Advertisement

Lawmakers honor the Dalai Lama

Share
Associated Press

Lawmakers honored the Dalai Lama with a human rights award Tuesday as President Obama faced criticism for delaying a meeting with the exiled Tibetan Buddhist spiritual leader.

The Dalai Lama and the president will not meet until after Obama visits Chinese President Hu Jintao in Beijing in November.

China reviles the Dalai Lama as a separatist and pressures foreign governments not to meet with him. The administration, which needs Chinese support for crucial foreign policy, economic and environmental goals, wants to establish friendly ties between Hu and Obama.

Advertisement

As the Obama administration was accused of “kowtowing” to Beijing, supporters of the Dalai Lama gathered at the Capitol as he received an award in memory of the late Rep. Tom Lantos (D-San Mateo), a Holocaust survivor and longtime champion of human rights.

House Speaker Nancy Pelosi (D-San Francisco) said at the ceremony that “unless we speak out for human rights in China and in Tibet, we lose all moral authority to talk about human rights anywhere in the world.”

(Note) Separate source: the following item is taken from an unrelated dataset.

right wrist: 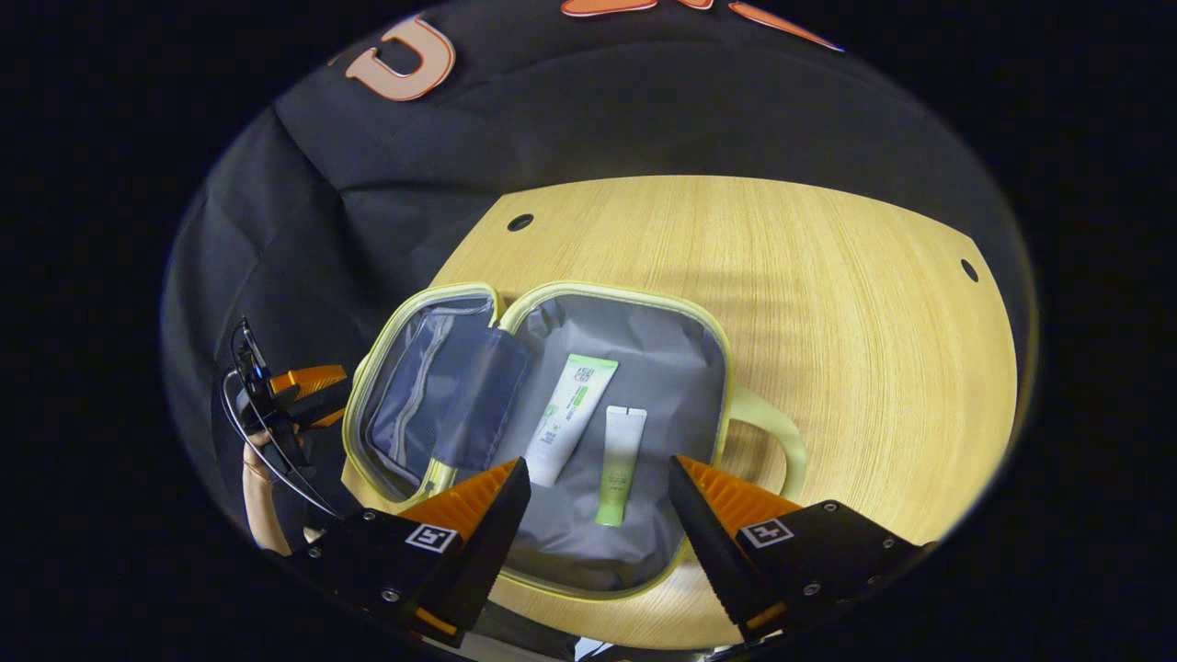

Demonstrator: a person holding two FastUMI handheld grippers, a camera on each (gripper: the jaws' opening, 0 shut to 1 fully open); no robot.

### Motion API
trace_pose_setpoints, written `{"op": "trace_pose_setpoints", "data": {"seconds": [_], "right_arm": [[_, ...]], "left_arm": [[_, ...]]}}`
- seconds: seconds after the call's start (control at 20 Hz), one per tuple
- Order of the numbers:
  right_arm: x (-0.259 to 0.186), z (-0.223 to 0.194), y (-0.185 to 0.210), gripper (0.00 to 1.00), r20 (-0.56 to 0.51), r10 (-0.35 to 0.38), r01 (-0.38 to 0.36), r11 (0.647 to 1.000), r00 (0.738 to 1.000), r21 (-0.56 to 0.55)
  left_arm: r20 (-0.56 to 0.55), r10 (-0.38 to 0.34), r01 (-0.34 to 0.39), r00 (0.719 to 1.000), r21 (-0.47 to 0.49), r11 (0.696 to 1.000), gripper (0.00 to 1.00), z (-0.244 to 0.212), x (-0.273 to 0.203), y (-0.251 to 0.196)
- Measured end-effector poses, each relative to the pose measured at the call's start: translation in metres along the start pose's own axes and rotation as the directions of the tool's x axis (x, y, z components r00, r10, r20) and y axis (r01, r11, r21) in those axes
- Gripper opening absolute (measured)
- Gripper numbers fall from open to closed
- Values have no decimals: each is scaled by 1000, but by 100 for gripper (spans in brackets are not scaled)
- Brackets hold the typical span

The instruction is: First open the suitcase, pack the skin care products into it, and then close the suitcase.

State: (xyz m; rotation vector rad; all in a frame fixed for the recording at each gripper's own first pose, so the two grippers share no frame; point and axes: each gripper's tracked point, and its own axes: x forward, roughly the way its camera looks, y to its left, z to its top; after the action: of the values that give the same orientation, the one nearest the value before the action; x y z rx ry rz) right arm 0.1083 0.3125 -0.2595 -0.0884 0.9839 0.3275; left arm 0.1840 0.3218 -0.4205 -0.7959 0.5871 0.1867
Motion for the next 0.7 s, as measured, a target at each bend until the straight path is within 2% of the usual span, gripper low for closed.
{"op": "trace_pose_setpoints", "data": {"seconds": [0.25, 0.3, 0.35, 0.4, 0.45, 0.55, 0.6, 0.7], "right_arm": [[9, -3, 0, 96, 7, 6, -7, 995, 1000, 97], [9, -4, -3, 96, 10, 1, -2, 995, 1000, 104], [8, -5, -5, 96, 13, -3, 1, 994, 1000, 108], [4, -4, -6, 96, 18, -5, 3, 994, 1000, 110], [2, -3, -9, 96, 22, -5, 3, 994, 1000, 112], [-4, 1, -12, 96, 37, 0, -4, 993, 999, 118], [-6, 3, -14, 96, 43, 3, -9, 992, 999, 125], [-13, 5, -15, 96, 56, 19, -27, 990, 998, 137]], "left_arm": [[-46, -126, 124, 991, -27, 992, 95, -3, 41, -17], [-48, -110, 109, 993, -24, 994, 75, -4, 45, -15], [-60, -28, 28, 998, 7, 1000, 56, -6, 50, 1], [-86, 4, -2, 996, 23, 1000, 36, -7, 53, 7], [-128, 0, 4, 992, 29, 1000, 16, -19, 49, 5], [-105, 20, -16, 994, 44, 999, 17, -15, 27, -5], [-85, 52, -46, 995, 72, 996, 7, -10, 32, -8], [-42, 106, -98, 993, 157, 983, 7, 1, 15, -24]]}}
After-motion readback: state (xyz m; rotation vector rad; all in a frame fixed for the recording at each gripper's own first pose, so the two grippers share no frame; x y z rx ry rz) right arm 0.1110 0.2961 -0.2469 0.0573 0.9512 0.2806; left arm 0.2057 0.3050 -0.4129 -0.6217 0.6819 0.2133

Many urged Obama to meet with the Dalai Lama now.

Rep. Frank R. Wolf (R-Va.) said in a speech in Congress that not inviting the Nobel Peace Prize laureate to the White House this week could lead other foreign leaders who are worried about angering China to brush off similar chances to meet with him.

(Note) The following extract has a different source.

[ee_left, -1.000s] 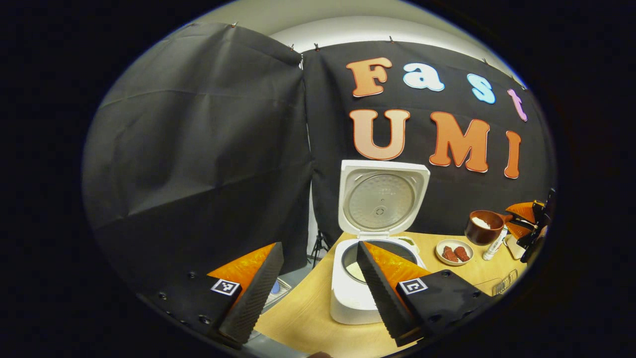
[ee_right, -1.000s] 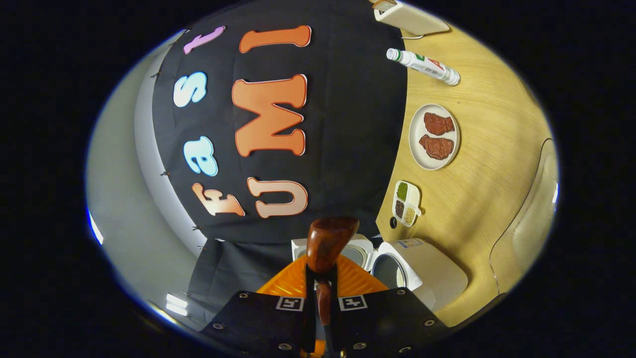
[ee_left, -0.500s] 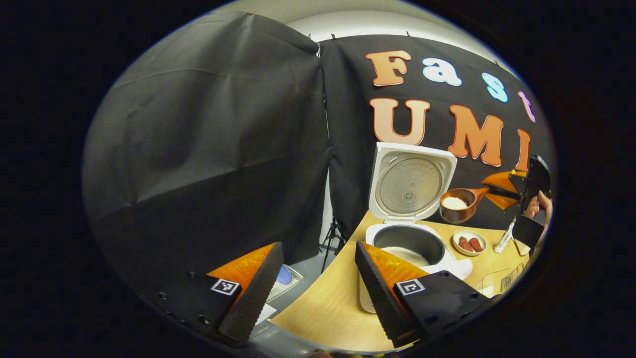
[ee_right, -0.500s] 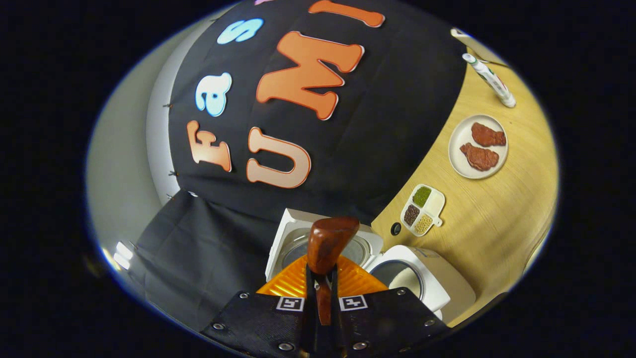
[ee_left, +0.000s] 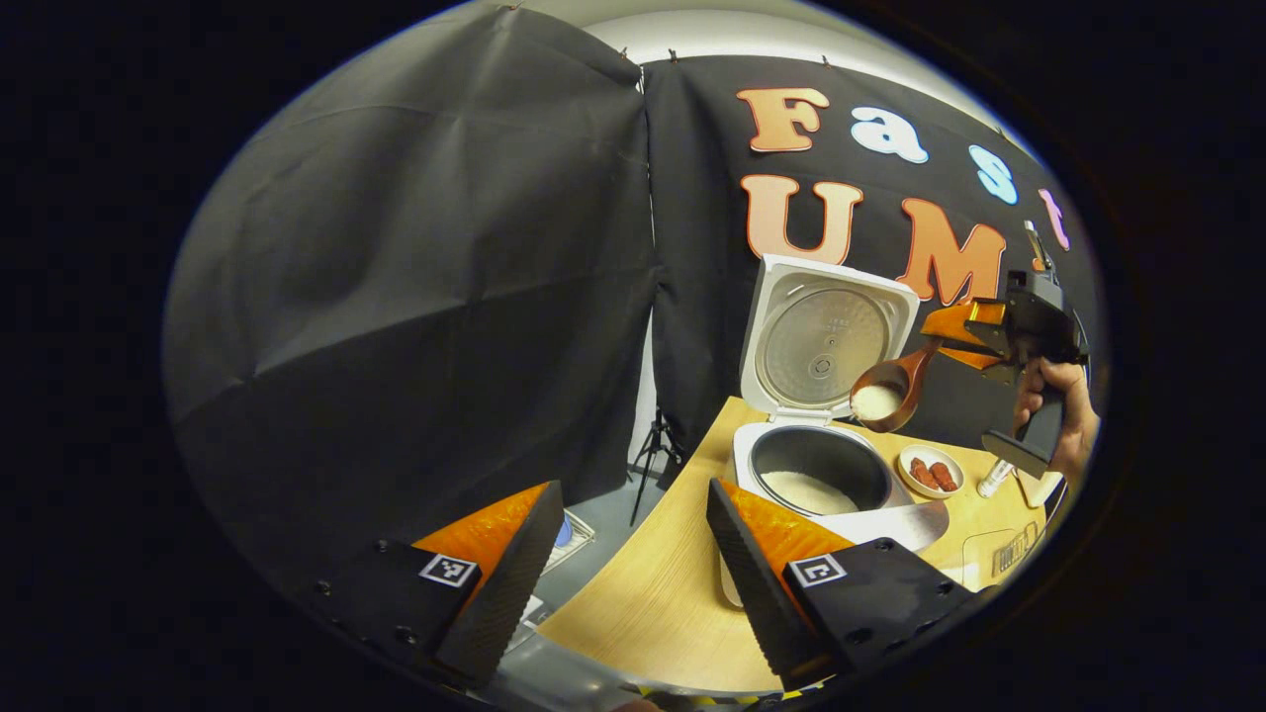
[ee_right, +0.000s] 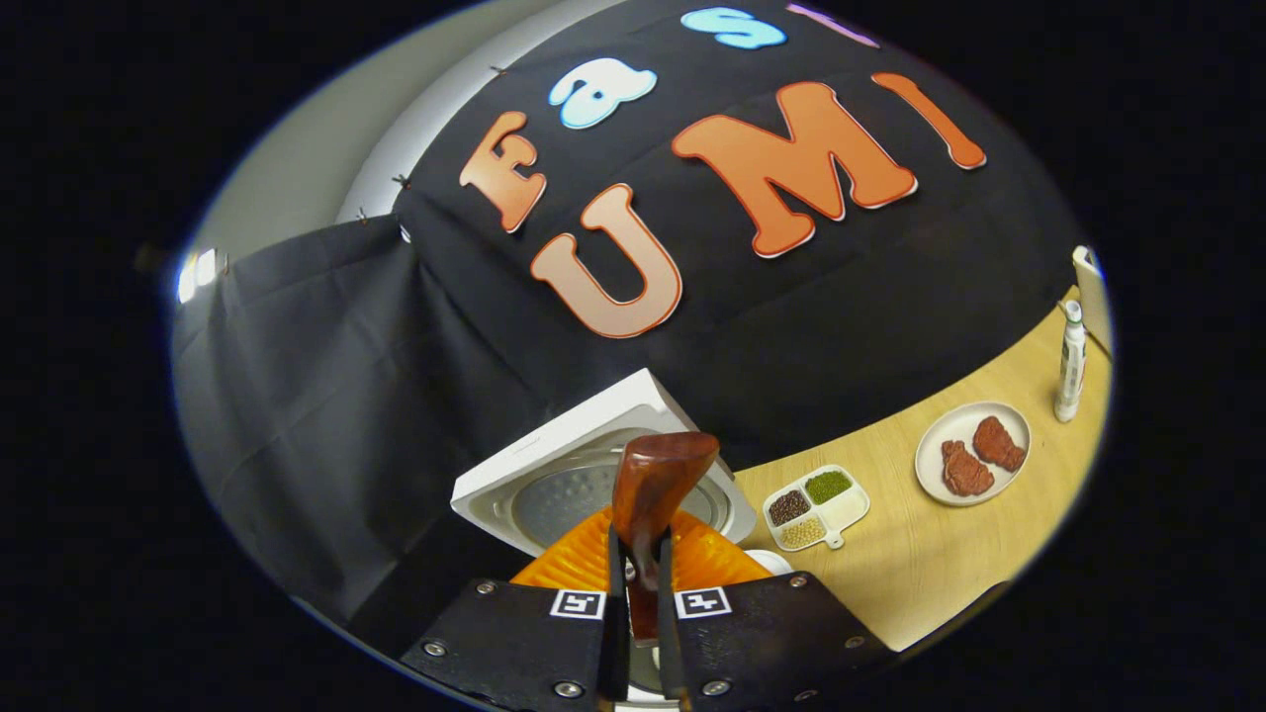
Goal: Close the left gripper, press the button to open the rice cooker; take a wooden spoon from the chopstick holder with the right hand, scoop a spoonful of rice and pour it into the rice cooker, then put the wooden spoon back into the chopstick holder.
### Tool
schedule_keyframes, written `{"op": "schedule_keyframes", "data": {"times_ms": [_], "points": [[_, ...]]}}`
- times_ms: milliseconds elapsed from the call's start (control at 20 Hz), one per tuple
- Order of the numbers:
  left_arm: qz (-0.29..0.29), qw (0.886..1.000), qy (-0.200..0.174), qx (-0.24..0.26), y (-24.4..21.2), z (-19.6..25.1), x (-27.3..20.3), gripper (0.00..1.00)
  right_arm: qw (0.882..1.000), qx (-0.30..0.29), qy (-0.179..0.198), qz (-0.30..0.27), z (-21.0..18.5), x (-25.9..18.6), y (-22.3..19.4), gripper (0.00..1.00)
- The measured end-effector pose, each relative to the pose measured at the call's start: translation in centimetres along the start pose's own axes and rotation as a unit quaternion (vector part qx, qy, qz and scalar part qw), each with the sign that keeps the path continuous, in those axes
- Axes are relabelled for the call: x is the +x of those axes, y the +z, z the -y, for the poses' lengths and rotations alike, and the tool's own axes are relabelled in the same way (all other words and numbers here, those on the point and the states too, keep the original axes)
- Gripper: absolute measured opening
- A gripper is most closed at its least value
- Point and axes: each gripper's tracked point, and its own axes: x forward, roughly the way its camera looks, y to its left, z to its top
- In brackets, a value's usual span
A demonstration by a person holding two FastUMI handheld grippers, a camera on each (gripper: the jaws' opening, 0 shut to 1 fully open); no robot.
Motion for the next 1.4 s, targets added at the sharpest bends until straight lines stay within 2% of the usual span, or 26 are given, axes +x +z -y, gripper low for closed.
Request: {"op": "schedule_keyframes", "data": {"times_ms": [200,400,850,950,1200,1300,1400], "points": [[-0.001,1.0,0.004,0.005,0.0,-0.4,0.0,0.99,0.996,-0.085,0.007,0.015,-1.7,0.1,0.3,0.11],[-0.003,1.0,0.002,0.008,0.0,-0.4,-0.1,0.99,0.985,-0.168,0.023,0.035,-3.7,0.1,1.1,0.11],[0.0,1.0,0.003,0.014,0.1,-0.4,-0.2,0.99,0.959,-0.275,0.044,0.059,-6.3,-0.6,1.2,0.11],[0.004,1.0,0.008,0.021,0.3,-0.4,-0.2,0.99,0.95,-0.3,0.056,0.065,-6.9,-0.9,1.2,0.11],[0.014,0.999,0.015,0.027,1.3,1.0,-0.4,0.99,0.913,-0.391,0.084,0.087,-8.4,-1.9,1.2,0.11],[0.018,0.999,0.015,0.028,1.5,1.9,-0.9,0.99,0.907,-0.401,0.093,0.091,-8.5,-1.9,1.6,0.11],[0.022,0.999,0.018,0.031,1.6,2.6,-1.1,0.99,0.91,-0.392,0.097,0.09,-8.2,-2.2,1.5,0.11]]}}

“I call on the president to stand side by side with His Holiness, a man of peace, and align America once again with the oppressed, not the oppressors,” Wolf said.

White House spokesman Robert Gibbs said Tuesday that a strong relationship between the United States and China benefits Tibet because it allows the U.S. to talk to China about the concerns of the Tibetan people.

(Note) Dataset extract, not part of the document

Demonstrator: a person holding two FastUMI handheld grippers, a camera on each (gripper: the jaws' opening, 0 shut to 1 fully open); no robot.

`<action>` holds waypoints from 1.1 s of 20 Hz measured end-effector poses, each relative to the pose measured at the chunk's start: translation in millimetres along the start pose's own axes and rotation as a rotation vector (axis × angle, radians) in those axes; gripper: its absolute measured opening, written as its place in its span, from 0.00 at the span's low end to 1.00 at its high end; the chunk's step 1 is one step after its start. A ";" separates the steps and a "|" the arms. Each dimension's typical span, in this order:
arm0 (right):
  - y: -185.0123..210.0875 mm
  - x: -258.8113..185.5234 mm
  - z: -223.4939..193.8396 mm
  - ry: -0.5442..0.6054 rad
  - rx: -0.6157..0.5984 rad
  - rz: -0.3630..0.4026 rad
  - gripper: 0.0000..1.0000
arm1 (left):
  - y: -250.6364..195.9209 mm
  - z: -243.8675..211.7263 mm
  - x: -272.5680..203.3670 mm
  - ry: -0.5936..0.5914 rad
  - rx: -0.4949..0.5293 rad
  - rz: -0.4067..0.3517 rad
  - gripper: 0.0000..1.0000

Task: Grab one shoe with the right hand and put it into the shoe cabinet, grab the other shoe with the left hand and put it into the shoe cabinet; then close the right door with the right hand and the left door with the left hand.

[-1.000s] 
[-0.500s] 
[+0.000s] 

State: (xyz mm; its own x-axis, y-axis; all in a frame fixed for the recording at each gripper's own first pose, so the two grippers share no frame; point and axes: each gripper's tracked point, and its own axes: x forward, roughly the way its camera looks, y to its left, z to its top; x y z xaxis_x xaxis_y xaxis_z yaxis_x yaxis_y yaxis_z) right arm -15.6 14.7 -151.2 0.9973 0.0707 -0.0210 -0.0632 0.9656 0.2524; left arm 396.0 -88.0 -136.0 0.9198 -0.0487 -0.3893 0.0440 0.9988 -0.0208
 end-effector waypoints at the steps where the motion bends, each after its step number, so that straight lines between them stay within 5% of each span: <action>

The Dalai Lama’s envoy, Lodi Gyari, played down the situation, saying that there “has been no question of President Obama not, at the appropriate time, meeting His Holiness.”

Advertisement

He said in a statement that the Dalai Lama, “taking a broader and long-term perspective,” agreed to delay the meeting in the hope that a cooperative U.S.-China relationship will help resolve Tibetans’ grievances.